Shake Shack, a burger chain with locations in
Florida, New Jersey, New York, Pennsylvania, Washington, D.C. as well
as international locations in the Middle East, Russia, Turkey, and the
United Kingdom, pays starting workers $9.50 an hour outside of New York
City and $10 an hour for New Yorkers, CEO Randy Garutti told
ThinkProgress. It also offers full-time employees health, dental,
vision, retirement, and disability benefits plus paid time off.
But on average, workers get $10.70 an hour thanks to a program it
calls Shack Bucks. Every month, it gives employees a percentage of the
company’s top-line sales. “It’s sort of immediate revenue sharing, not a
long-term program,” he noted.
The company pays about 70 percent of employees’ health care premiums
and also matches contributions to their 401(k)s. He added that he is
“more excited” than all of these perks about how many employees move up
into manager roles. “There are a lot of people who started making $9 an
hour and are now general managers in our restaurants making very good
money,” he said. The owners started in fine dining and brought the
compensation practices from those restaurants into its original burger
and hot dog stand.
When asked if these practices have come with concrete benefits for
the company itself, he responded, “Absolutely,” adding, “Our turnover is
lower, we can hire the best, they stay longer, and we can grow them
into management.” And it pays off for customers. “If the team feels
taken care of, then they’ll go out and take care of the guests.”

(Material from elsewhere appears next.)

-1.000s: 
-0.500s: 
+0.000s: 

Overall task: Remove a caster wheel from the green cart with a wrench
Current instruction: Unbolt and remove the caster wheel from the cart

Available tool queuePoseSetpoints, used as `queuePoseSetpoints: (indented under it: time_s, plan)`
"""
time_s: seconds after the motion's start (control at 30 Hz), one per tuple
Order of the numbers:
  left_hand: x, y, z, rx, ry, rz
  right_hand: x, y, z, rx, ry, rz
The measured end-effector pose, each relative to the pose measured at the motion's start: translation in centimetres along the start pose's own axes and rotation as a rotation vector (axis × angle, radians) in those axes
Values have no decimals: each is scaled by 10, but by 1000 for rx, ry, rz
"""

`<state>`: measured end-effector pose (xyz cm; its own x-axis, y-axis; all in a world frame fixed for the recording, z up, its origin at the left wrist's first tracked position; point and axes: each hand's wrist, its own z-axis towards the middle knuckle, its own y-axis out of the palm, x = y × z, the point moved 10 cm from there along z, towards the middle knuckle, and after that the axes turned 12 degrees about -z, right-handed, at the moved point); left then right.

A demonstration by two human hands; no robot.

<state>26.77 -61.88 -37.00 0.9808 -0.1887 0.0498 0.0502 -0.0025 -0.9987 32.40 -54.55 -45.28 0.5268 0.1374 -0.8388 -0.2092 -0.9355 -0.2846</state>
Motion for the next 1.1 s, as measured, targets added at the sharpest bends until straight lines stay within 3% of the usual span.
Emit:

And he thinks other business owners in the fast food industry can
take this approach and see similar results. “I know they can,” he said.
“Because I just know that it works.”
And Shake Shack isn’t the only eatery taking this approach to its workforce. Michigan’s Moo Cluck Moo pays entry-level workers $15 an hour,
a move its owners say leads to less turnover, better customer service,
and more skilled employees. In-N-Out, a West Coast burger chain, pays $10.50 an hour for entry-level employees. Outside of the burger world, Boston-based burrito chain Boloco pays starting workers anywhere from $9 to $11 an hour, which the owner says increases loyalty and productivity and, in turn, profitability.
In light of the conversation to raise the minimum wage, others have
decided to join in. Two pizza companies in St. Louis will soon pay at least $10.10 an hour. It has also spread outside of the food industry: clothing retailer The Gap recently announced it will also raise its lowest wage to $10.
But the fast food industry is notorious for low pay, where workers make so little that they consume $243 billion in public benefits each year just to get by. And while some executives argue that these jobs are just a starting place for teens earning extra cash, the reality is that the majority of workers are well out of their teenage years. Meanwhile, the average low-wage worker brings in half his or her family’s income, while more than a third of fast food workers are supporting children.